Hi I setup an ECS Push Work Pool on Prefect Cloud using an A Prefect Community #prefect-aws

Hi, I setup an ECS Push Work Pool on Prefect Cloud...

Luis Arias

08/07/2023, 3:37 PM

Hi, I setup an ECS Push Work Pool on Prefect Cloud using an Auto Scaling group capacity provider with a MinSize of zero. On attempting to run a simple hello world flow, I saw the following message which leads me to believe perhaps I shouldn't expect the flow to wait for auto scaling to kick in before bailing out. Is that the case or am I missing something?

Copy code

Flow run could not be submitted to infrastructure: Failed to run ECS task, cluster 'arn:aws:ecs:******' does not appear to have any container instances associated with it. Confirm that you have EC2 container instances available.

Jamie Zieziula

08/08/2023, 7:08 PM

I’m wondering if the cold start is too slow for prefect to handle. can you try a min size of 1 and confirm that things work as expected?

Luis Arias

08/10/2023, 12:19 PM

Hi @Jamie Zieziula I did try with a min size of 1 but then I ran into a similar error message as in this issue which is now closed so I will need to test again either by installing from main or waiting for the next release. https://github.com/PrefectHQ/prefect-aws/issues/301

Luis Arias

08/10/2023, 12:21 PM

I really need min size zero to work though because since ECS on Fargate doesn't support GPU instances, I can only use ECS on EC2 but I am just running some daily batch ML jobs which don't require keeping the instance around 24/7. I could potentially script some workaround to start an instance and stop it afterwards but was hoping this would work directly.

Geoffrey Keating

08/25/2023, 4:03 PM

Luis, I am seeing a similar problem when setting up a push work pool with GPU instances - do you have any more information or have you resolved the issue?

Geoffrey Keating

08/26/2023, 7:27 PM

@Jamie Zieziula Setting desired capacity to 1 does in fact work and I get the same problem mentioned in issue #301. Flows take quite some time to submit, likely because of my image size, so I increased the "Task Start Timeout" to 900 seconds instead of 300. This doesn't seem to help as the flow crashes well before 10+ minutes of waiting. Like Luis, I am also not able to have excess capacity of expensive EC2 instances running idle.

Luis Arias

08/31/2023, 1:41 PM

Hi @Geoffrey Keating and @Jamie Zieziula I have stumbled on a way to autoscale a push pool on ECS after an exchange with AWS support. Unfortunately, the configuration is not supported in the AWS Push Pool itself. I have been pointed out to this article which describes the right approach: https://repost.aws/questions/QUnKdakxvQROuUEjq2UWpa9g/should-ecs-ec2-asgprovider-capacity-provider-be-able-to-scale-up-from-zero-0-1 To use this, you need to replace the "launchStrategy" part of the template with a "capacityProviderStrategy" part similar to the following:

Copy code

"capacityProviderStrategy": [
        {
          "base": 0,
          "weight": 1,
          "capacityProvider": "OurAutoScalingGroup"
        }
      ]

For instance in my case I put it right after the "taskDefinition" part under "task_run_request". I haven't been able to test though because if I remove the "launchStrategy" part completely, then I get the following error message:

Copy code

Flow run could not be submitted to infrastructure: An error occurred (ClientException) when calling the RegisterTaskDefinition operation: Fargate requires task definition to have execution role ARN to support ECR images.

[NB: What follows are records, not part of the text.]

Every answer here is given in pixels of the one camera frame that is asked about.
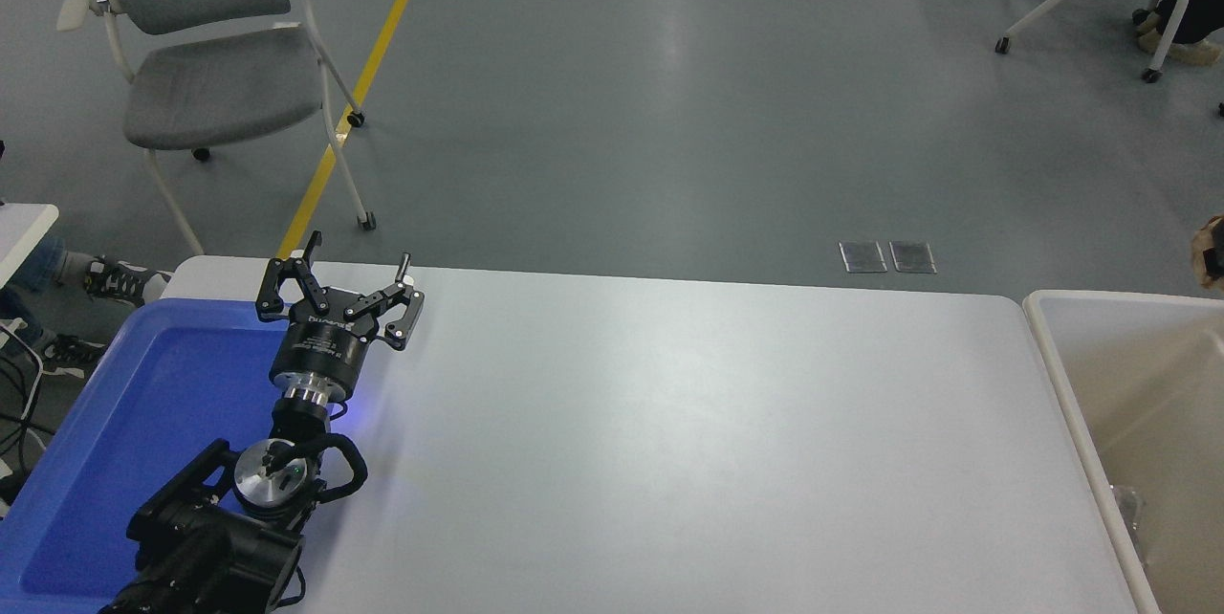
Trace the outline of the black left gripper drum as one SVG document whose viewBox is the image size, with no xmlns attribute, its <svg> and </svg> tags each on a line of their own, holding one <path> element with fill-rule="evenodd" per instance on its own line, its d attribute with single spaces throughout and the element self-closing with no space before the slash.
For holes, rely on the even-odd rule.
<svg viewBox="0 0 1224 614">
<path fill-rule="evenodd" d="M 377 320 L 370 316 L 344 320 L 316 316 L 310 305 L 294 306 L 289 327 L 271 366 L 271 382 L 282 391 L 319 384 L 332 402 L 345 402 L 355 391 Z"/>
</svg>

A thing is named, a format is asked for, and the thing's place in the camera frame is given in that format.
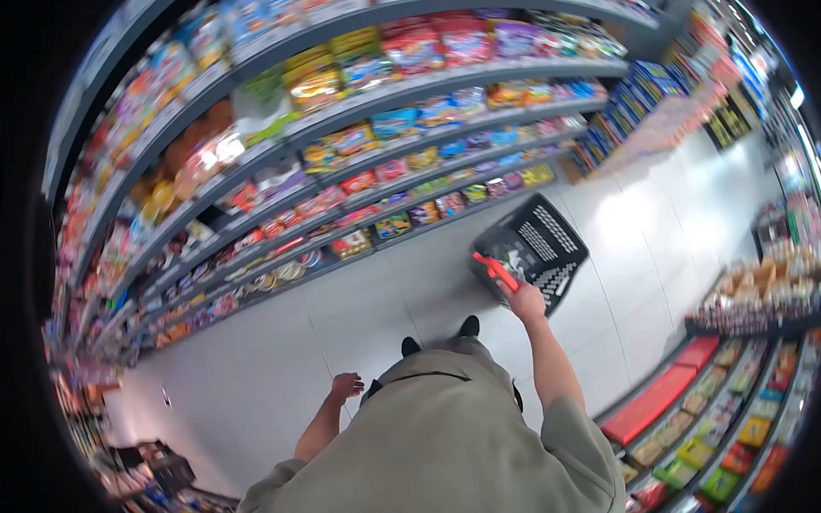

So it seems that Fargate is hard coded somewhere in the pool code. If I specify a Launch Strategy of None and keep the "launchStrategy" key in the template then I get the following error:

Copy code

Flow run could not be submitted to infrastructure: An error occurred (ClientException) when calling the RegisterTaskDefinition operation: Fargate requires task definition to have execution role ARN to support ECR images.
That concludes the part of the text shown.